Pria itu terkekeh. "Tentu saja tidak. Aku tidak mungkin menyamakan istriku yang cantik ini dengan siput."
Aku melongo sejenak. Benar-benar dia itu sangat tidak terduga! "Ekhm, tentu saja. Istrimu ini sangat cantik bukan?" ucapku bangga lalu mengibaskan rambutku ke kanan dan ke kiri.
"Ya. Cepatlah!" perintahnya.
Aku terus mengamati kuda yang akan kunaiki itu. Dari mana aku bisa menaikinya? Sungguh ini lebih sulit dari ujian akhir sekolah! Mataku melirik Derren, ia hanya menatapku datar. Sesulit itukah ia untuk peka?
"Lain kali katakan terus terang! Aku tidak selalu paham apa yang kau maksud hanya dengan tatapanmu itu!" Setelah mengucapkan itu diriku dibuat terkejut karena dalam sekali hentakan Derren mengangkat tubuhku untuk duduk diatas kuda dengan posisi menyamping disusul Derren yang duduk dibelakangku.
"Kita pulang," ucap Derren. Aku menoleh kesamping, sebelum tali pengekang kuda dihentakkan keras sehingga tiba-tiba hewan yang kunaiki ini berlari secara brutal. Nyawaku terasa tertinggal, ini benar-benar mengerikan!

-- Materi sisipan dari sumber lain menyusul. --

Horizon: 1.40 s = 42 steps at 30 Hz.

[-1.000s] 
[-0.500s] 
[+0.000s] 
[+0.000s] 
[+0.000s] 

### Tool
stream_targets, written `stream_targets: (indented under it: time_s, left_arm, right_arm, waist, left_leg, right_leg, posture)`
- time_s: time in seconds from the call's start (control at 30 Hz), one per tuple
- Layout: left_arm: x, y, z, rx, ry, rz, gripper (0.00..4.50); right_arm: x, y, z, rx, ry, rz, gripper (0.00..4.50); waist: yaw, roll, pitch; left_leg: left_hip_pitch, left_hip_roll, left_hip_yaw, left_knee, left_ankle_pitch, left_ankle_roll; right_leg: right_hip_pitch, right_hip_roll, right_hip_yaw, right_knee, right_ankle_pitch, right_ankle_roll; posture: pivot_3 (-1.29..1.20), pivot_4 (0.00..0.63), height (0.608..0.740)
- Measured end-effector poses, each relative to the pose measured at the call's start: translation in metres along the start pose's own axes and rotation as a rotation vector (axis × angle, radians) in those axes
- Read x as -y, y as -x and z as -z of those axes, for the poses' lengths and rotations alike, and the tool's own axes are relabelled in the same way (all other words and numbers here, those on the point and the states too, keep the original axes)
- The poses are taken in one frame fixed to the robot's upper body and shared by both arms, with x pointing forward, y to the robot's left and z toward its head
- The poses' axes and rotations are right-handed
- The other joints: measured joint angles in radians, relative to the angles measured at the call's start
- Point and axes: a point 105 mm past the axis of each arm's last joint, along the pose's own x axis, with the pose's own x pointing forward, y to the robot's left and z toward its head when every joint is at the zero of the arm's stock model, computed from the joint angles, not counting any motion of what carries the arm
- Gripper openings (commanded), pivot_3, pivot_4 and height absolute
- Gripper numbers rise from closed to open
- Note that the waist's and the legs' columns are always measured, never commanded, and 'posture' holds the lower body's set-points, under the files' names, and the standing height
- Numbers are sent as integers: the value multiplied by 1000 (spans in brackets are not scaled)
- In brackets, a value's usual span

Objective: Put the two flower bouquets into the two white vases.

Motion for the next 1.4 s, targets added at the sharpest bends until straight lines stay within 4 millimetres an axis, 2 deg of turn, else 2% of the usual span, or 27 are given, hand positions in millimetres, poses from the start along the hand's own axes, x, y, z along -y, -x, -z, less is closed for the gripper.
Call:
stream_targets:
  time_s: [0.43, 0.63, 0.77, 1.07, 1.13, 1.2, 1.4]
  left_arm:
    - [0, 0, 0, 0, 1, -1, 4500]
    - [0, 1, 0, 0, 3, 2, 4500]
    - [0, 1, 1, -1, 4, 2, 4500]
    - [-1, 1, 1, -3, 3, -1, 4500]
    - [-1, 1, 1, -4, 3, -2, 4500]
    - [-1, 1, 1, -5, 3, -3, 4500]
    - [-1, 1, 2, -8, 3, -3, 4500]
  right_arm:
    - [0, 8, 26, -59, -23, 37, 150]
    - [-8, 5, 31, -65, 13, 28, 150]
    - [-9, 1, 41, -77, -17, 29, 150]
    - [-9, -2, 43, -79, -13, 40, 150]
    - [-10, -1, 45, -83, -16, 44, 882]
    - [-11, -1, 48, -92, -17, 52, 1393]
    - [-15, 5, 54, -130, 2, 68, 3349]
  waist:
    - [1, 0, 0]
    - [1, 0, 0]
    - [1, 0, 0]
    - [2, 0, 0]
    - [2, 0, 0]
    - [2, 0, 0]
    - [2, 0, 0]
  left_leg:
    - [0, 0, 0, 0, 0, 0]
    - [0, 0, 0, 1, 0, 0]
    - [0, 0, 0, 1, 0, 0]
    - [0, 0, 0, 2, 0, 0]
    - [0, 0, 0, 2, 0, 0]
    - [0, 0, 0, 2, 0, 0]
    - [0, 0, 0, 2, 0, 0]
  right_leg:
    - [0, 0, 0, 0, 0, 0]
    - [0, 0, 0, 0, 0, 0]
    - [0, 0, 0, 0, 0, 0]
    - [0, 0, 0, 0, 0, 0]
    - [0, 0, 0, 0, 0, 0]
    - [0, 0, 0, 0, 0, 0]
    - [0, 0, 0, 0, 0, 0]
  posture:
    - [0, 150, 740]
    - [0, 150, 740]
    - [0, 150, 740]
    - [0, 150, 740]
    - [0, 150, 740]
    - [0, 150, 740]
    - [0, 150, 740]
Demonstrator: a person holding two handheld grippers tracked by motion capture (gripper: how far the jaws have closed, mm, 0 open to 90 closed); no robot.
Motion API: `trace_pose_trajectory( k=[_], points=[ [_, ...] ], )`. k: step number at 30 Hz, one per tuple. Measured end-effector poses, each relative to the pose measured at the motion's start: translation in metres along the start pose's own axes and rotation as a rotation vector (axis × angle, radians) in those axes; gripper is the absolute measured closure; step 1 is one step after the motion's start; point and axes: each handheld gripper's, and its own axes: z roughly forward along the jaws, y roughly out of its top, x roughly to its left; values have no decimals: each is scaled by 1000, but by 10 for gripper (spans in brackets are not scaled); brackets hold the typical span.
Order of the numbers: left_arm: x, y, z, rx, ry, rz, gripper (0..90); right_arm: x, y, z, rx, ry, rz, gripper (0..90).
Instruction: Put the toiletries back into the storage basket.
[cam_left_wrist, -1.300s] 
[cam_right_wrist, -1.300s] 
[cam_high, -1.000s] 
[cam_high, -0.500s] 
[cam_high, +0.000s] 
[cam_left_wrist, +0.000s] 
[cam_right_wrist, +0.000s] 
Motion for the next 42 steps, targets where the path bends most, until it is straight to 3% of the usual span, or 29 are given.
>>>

Mulutku ingin sekali memakinya tapi akan kutunda dan lebih baik sekarang akan terus berteriak kesetanan menutup mata, dan entah sejak kapan tanganku ini melingkari erat pinggang pria sialan ini. Aku akan membuat perhitungan dengannya setelah kuda ini sampai tujuan tentu saja jika nyawaku masih berada ditempat seharusnya.
***
"Hoam..." Aku mengerjapkan mata untuk menyesuiakan cahaya. Masih dalam posisi merebah, diriku merenggangkan tubuh untuk melemaskan otot-otot yang kaku.
Aku terduduk langsung ketika menyadari kejadian selamam. Itu adalah pengalaman yang sangat tidak menyenangkan sama sekali. Aku ingat betul bahwa diriku sampai pingsan semalam, karena kecepatan kuda itu hampir menandingi mobil formula satu.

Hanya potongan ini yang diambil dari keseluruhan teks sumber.